12 2. LİTERATÜR ARAŞTIRMASI

2.1. Konuyla İlgili Yapılmış Olan Çalışmalar

Enerji verimliliği kavramının giderek önem kazandığı günümüzde, çöl tozlarına bağlı kayıpların iletim hatlarında kayda değer bir enerji kaybına yol açabileceği söylenebilir. Dolayısıyla, elektrik enerjisi sistemlerinin boyutlandırılmasında ve bazı hesaplamalarında bu kayıpların da göz önüne alınmasının önemi büyüktür. Elektrik enerjisi üretim, iletim ve dağıtım sistemlerinde gerçekleşen kayıp ve kaçaklara yönelik literatürde yapılmış olan birçok çalışma mevcuttur. Bu çalışmalar incelendiğinde, günümüze kadar kum fırtınaları veya çöl tozlarının elektrik enerjisi üretim, iletim ve dağıtım sistemlerindeki kayıp-kaçak üzerindeki etkisine yönelik detaylı bir çalışmanın yapılmadığı görülmüştür.

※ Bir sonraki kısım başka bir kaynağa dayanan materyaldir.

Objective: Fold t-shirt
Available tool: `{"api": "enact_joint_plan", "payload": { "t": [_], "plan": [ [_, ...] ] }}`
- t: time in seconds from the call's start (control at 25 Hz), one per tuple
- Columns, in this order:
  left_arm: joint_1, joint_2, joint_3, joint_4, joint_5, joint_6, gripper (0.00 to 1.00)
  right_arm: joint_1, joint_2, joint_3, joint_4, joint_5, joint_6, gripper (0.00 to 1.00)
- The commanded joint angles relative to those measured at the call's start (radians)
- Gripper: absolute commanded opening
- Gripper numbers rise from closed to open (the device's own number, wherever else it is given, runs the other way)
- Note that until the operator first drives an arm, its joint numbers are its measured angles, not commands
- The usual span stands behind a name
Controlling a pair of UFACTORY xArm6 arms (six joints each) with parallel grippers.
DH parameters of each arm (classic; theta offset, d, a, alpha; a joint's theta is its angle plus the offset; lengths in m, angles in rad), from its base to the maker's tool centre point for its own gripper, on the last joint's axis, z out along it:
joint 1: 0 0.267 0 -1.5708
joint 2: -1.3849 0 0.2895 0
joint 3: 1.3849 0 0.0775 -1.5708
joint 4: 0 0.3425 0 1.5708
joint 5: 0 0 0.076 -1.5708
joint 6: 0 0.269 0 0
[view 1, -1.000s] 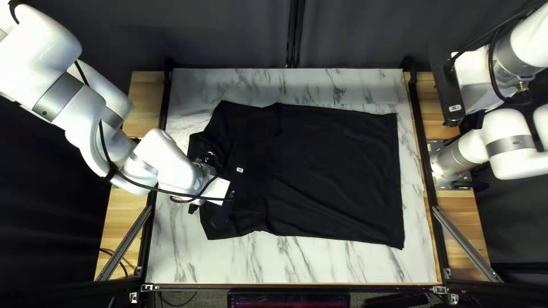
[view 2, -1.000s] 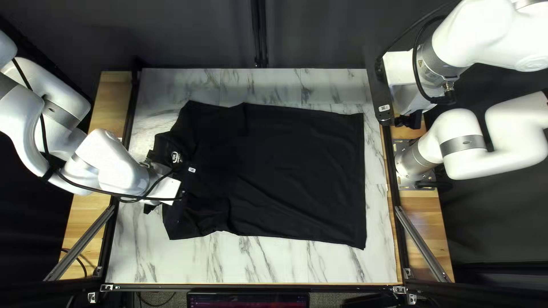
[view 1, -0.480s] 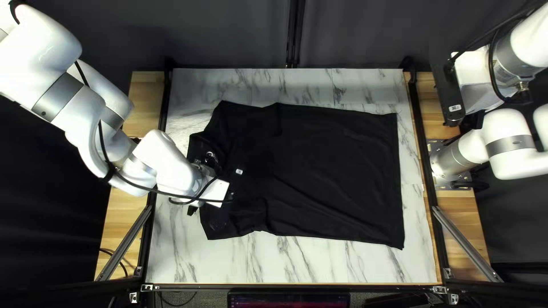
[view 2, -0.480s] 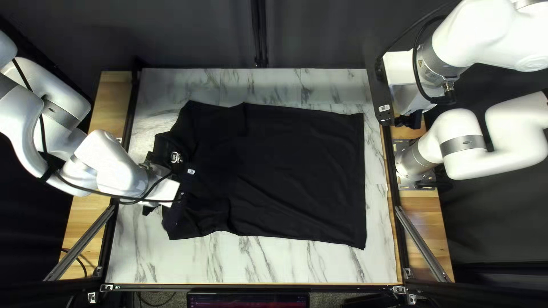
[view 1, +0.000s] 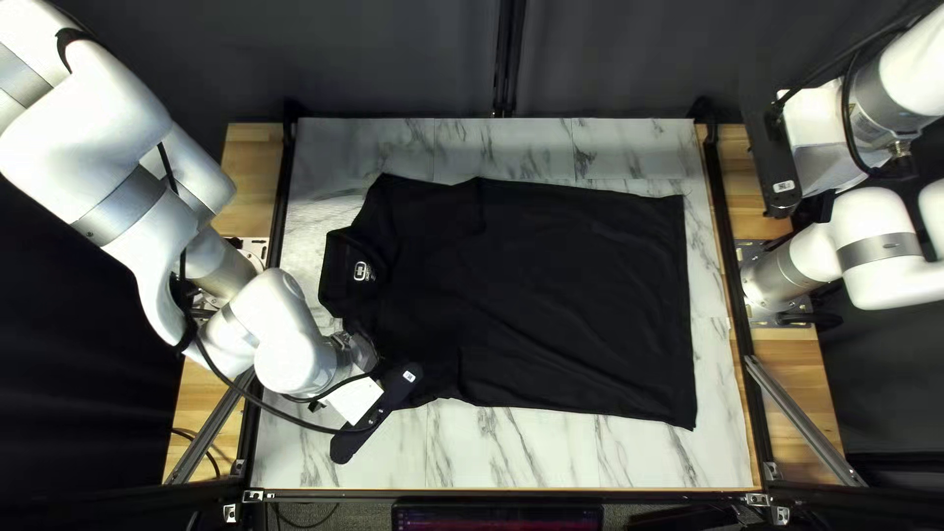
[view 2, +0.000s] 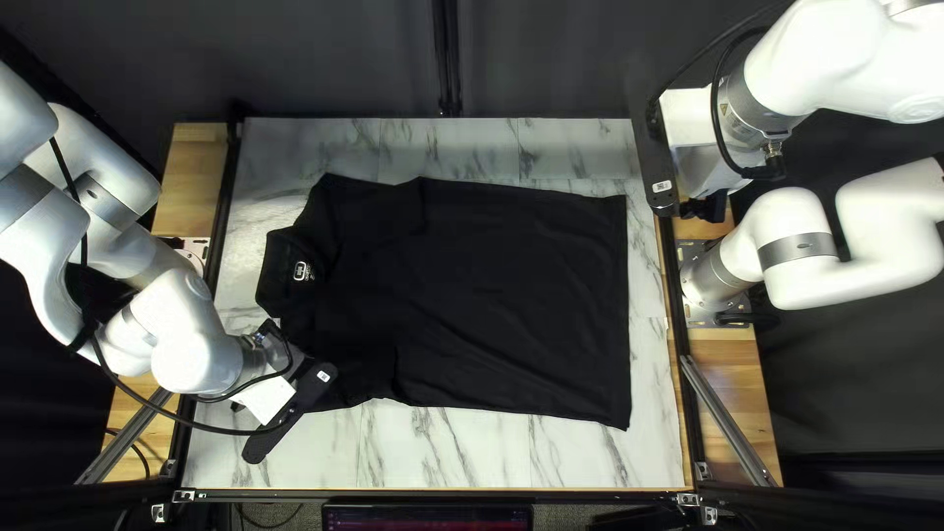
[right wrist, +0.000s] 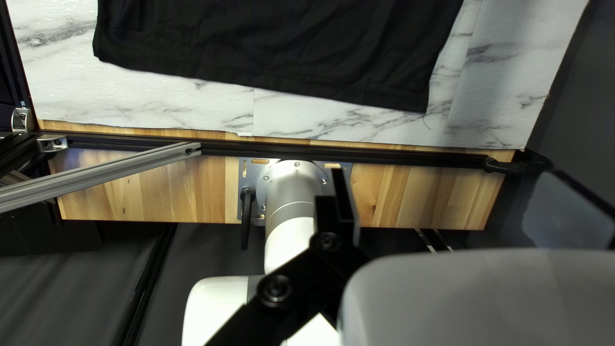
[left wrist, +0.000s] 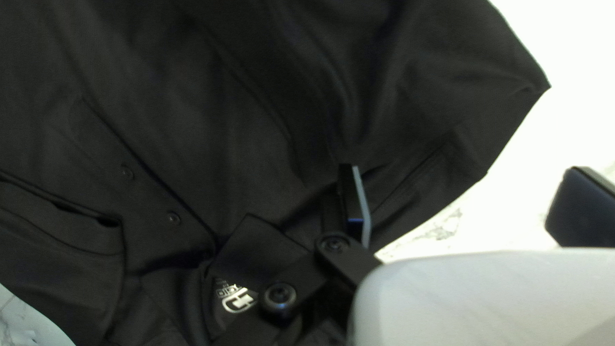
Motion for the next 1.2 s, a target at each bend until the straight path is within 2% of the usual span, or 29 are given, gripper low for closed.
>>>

Yüksek gerilim sistemlerinde çöl tozları ve kum fırtınalarına bağlı gerçekleşen kayıplarla ilgili literatürde daha önce yapılmış olan çalışmalardan önemli olanları aşağıda verilmiştir.

Moustafa ve arkadaşları tarafından 2015 yılında yapılan çalışmada, farklı boyut ve yoğunluğa sahip toz parçacıklarının delinme (breakdown) gerilimine olan etkisi incelenmiştir. Doğru Akım (DC) ve Alternatif Akım (AC) gerilim altında kapalı bir reaktör içerisine yerleştirilmiş bir küre-küre elektrot sistemi kullanılarak gerçekleştirilen bu çalışmada, farklı boyutlara sahip toz parçacıkları, çöl tozlarının farklı geçirgenlik değerlerine sahip eleklerden geçirilmesiyle elde edilmiştir. Elde edilen toz parçacıkları, farklı elektrot açıklıkları altında reaktör içerisine püskürtülerek delinme karakteristikleri incelenmiştir. Sonuçlar, büyük toz parçacıklarının delinme gerilimi üzerinde bir etkisi olmadığını ancak küçük toz partiküllerinin hem AC hem de DC gerilim altında boşalmanın delinme gerilimini azalttığını ve bu azalmanın elektrotlar arası açıklığın artmasıyla birlikte arttığını (geniş elektrot açıklıklarında azalmanın daha belirgin olduğunu) göstermiştir. Ayrıca toz yoğunluğunun artmasına bağlı olarak delinme geriliminin azaldığı ve bu azalmanın elektrotlar arası açıklığının artmasıyla beraber arttığı gözlemlenmiştir (Moustafa ve ark., 2015).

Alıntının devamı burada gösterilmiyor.